*** Material for this task ***
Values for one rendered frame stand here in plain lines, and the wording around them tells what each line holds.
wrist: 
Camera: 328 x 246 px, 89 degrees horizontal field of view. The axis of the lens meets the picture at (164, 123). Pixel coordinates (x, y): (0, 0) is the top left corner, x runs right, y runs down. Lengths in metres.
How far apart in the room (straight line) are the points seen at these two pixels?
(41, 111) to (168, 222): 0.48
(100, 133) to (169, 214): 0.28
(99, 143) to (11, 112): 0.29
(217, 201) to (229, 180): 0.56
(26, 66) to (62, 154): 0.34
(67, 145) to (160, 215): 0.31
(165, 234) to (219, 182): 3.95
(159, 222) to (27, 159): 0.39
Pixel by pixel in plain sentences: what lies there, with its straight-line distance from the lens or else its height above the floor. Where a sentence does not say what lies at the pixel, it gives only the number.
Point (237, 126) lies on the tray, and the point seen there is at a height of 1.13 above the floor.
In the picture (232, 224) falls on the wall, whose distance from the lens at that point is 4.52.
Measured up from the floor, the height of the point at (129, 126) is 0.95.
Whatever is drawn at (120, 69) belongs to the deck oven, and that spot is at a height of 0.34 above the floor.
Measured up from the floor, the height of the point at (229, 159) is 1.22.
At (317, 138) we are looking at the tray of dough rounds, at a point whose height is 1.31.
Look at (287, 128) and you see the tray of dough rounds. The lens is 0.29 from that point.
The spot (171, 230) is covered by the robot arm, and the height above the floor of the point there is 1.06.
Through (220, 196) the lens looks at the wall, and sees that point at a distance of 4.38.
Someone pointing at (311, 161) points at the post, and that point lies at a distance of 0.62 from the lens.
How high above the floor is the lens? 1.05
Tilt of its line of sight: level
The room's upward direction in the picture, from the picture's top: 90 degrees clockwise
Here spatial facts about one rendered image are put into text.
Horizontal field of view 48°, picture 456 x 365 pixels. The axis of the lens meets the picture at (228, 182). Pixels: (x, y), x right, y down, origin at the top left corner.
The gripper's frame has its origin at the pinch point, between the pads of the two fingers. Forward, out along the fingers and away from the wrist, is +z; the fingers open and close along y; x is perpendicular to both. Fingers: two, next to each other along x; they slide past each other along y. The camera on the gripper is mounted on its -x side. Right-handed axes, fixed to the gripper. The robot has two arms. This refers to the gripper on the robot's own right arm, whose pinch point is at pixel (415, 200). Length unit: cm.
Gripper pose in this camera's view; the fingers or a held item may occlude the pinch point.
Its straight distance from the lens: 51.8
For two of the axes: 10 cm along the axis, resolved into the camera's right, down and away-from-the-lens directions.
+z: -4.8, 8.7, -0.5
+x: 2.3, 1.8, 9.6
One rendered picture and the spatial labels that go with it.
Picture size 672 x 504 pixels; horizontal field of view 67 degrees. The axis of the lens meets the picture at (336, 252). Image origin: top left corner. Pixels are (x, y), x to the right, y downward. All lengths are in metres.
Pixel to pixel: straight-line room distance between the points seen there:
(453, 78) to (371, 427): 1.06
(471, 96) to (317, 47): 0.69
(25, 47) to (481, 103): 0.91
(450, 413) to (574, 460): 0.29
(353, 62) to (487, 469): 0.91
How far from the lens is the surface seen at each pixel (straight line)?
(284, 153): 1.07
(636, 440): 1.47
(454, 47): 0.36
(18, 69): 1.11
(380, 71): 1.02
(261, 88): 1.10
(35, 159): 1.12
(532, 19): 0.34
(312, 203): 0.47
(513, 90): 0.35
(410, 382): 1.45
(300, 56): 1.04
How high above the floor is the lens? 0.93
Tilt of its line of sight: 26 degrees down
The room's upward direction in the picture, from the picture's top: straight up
***
→ **About this exercise**
Which lines hold the word "picture"? Return all of them from the records above.

→ **Result of this exercise**
Camera: 328 x 246 px, 89 degrees horizontal field of view. The axis of the lens meets the picture at (164, 123). Pixel coordinates (x, y): (0, 0) is the top left corner, x runs right, y runs down. Lengths in metres.
In the picture (232, 224) falls on the wall, whose distance from the lens at that point is 4.52.
The room's upward direction in the picture, from the picture's top: 90 degrees clockwise
Horizontal field of view 48°, picture 456 x 365 pixels. The axis of the lens meets the picture at (228, 182). Pixels: (x, y), x right, y down, origin at the top left corner.
One rendered picture and the spatial labels that go with it.
Picture size 672 x 504 pixels; horizontal field of view 67 degrees. The axis of the lens meets the picture at (336, 252). Image origin: top left corner. Pixels are (x, y), x to the right, y downward. All lengths are in metres.
The room's upward direction in the picture, from the picture's top: straight up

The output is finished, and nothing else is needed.